In April 1973, the County retained Kennedy to design, plan, and supervise construction of the Sekiu-Clallam Bay sewerage system for Clallam County Utility Improvement District 73-1. In late 1974, the County contracted with Del Guzzi Construction Co., Inc., for construction of the project. Seventy-five percent of the funding for construction was obtained from the Environmental Protection Agency (EPA), 15 percent from the Washington Department of Ecology, and the balance was borne by the County.

In the original bidding, Del Guzzi was the low bidder; but due to an error, Del Guzzi subsequently informed the County that an additional $400,000 would be needed for removing trench excavation material and backfilling the trenches with material that would meet compaction density requirements. The County then rejected all bids and rebid the project to include the extra costs for soil removal and compaction. Del Guzzi again was the low bidder.

To obtain federal funding, minority participation was required. Subsequently, in February 1975, Del Guzzi subcontracted with Global. Global began work in March and by September became aware that its compaction effort was unsatisfactory. Global also discovered that Del Guzzi had identical compaction problems prior to the signing of Global's subcontract, and that Del Guzzi knew the native trench material would not compact to the required specifications.
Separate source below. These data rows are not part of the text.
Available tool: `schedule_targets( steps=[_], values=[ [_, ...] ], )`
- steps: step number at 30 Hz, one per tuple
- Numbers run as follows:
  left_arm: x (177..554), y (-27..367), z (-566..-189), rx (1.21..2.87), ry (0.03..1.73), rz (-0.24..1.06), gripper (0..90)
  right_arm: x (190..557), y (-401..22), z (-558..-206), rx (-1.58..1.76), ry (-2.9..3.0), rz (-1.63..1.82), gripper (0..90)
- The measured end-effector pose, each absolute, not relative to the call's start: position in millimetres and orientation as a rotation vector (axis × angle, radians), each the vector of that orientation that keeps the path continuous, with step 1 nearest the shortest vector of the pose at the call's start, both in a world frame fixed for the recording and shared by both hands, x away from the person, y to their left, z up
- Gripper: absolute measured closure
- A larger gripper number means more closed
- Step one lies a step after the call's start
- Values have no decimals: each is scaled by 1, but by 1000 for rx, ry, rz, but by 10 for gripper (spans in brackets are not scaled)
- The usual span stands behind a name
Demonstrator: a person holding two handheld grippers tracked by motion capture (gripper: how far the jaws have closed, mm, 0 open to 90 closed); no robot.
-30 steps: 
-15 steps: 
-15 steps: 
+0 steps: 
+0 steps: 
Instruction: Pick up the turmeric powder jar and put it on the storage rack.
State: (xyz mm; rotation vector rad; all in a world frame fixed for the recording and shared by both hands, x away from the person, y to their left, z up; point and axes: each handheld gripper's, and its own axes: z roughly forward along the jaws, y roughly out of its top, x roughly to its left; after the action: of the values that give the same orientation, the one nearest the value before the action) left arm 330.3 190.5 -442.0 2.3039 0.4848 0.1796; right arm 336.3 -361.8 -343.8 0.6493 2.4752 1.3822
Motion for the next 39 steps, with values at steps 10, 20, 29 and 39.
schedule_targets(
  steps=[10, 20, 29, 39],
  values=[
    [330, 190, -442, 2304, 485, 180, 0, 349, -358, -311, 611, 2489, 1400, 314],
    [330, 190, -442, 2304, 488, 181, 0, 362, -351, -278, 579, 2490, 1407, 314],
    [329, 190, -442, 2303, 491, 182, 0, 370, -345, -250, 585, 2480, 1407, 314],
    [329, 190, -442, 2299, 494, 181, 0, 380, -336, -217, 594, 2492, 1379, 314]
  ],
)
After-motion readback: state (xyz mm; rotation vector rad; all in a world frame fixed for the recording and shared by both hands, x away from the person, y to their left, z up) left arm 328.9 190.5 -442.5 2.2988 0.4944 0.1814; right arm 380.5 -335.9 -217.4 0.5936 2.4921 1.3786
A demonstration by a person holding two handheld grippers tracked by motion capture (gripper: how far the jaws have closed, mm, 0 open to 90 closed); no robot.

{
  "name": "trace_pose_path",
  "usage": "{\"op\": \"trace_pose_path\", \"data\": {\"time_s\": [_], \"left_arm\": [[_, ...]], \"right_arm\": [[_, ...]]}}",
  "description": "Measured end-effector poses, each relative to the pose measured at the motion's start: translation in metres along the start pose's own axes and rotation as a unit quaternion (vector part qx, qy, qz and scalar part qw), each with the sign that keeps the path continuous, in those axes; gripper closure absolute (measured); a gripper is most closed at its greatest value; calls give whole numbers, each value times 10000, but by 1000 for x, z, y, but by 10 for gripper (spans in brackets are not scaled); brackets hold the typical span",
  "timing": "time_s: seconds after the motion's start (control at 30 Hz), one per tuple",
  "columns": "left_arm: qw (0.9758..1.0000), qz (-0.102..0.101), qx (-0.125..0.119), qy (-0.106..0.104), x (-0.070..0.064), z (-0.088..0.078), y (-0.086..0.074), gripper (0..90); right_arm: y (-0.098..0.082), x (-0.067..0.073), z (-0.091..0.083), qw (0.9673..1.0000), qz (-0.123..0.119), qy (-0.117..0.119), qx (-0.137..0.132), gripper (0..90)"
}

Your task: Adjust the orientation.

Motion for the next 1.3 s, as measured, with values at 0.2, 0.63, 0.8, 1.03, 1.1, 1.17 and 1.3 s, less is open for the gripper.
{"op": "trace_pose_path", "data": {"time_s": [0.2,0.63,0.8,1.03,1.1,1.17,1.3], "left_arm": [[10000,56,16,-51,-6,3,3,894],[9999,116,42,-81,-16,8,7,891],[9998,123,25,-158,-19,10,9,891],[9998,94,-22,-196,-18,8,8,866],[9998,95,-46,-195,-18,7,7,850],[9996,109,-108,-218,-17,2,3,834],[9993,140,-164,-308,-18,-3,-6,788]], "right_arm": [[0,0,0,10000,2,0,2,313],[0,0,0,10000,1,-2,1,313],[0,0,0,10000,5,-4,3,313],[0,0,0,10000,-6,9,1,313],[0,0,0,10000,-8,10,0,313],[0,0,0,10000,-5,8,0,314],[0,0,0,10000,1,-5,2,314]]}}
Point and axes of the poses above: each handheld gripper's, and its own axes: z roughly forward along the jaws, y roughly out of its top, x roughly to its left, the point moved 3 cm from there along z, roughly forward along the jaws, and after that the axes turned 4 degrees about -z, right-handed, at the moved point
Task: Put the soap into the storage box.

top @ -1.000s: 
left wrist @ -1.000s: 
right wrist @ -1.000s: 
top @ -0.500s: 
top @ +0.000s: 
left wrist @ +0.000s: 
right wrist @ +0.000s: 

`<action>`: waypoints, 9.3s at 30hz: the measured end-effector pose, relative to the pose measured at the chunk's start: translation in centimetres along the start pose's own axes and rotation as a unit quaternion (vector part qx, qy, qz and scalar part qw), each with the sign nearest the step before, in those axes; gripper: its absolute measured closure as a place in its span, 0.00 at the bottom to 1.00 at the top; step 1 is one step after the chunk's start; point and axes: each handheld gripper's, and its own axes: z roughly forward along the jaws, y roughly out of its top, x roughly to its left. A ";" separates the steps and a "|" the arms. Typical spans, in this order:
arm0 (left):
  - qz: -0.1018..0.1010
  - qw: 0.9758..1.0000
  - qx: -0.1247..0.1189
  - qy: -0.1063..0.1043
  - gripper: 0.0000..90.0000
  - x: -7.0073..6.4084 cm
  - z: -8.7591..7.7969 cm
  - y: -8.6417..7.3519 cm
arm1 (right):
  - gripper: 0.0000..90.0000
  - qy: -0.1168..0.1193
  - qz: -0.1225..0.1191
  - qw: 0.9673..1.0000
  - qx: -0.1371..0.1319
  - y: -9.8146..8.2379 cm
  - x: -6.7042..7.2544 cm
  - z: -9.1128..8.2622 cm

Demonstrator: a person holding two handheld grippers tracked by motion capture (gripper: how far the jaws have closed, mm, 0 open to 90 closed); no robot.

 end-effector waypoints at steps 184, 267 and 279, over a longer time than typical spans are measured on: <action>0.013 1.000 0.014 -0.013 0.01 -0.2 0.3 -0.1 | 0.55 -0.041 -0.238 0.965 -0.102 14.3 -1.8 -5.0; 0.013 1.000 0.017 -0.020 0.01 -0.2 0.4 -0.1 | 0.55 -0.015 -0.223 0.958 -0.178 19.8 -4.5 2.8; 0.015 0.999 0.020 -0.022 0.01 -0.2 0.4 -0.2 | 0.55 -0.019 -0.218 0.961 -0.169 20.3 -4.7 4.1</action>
In early 1976, Global began to compile its extra costs for the removal, replacement and recompaction efforts. In the fall of 1976, Global submitted a change order request to the County and Kennedy, pursuant to the contract provisions set forth in the prime contract between the County and Del Guzzi. The subcontract between Global and Del Guzzi pro *881 vided, inter alia, that Global would be bound by all the terms of the prime contract.

The project was completed by December 1976, and in August 1977 the County and Del Guzzi approved Global's change order request, conditioned on the approval of additional funding by the EPA. All of the parties protected themselves by hold harmless agreements, providing that the submission of the change order request was not an acknowledgement of liability or a waiver of any defenses.

In May 1978, the EPA tentatively informed Global it would deny its request. Nevertheless, Global submitted further information to the EPA, and attempted other contact with EPA officials in Washington, D.C. Neither of these efforts proved fruitful.

In November 1978, Del Guzzi filed a complaint for damages against Global in the sum of $77,147.20 for expenses incurred in completing a portion of Global's contract. In April 1979, the EPA formally rejected Global's request and recommended that other means of recovery be instituted.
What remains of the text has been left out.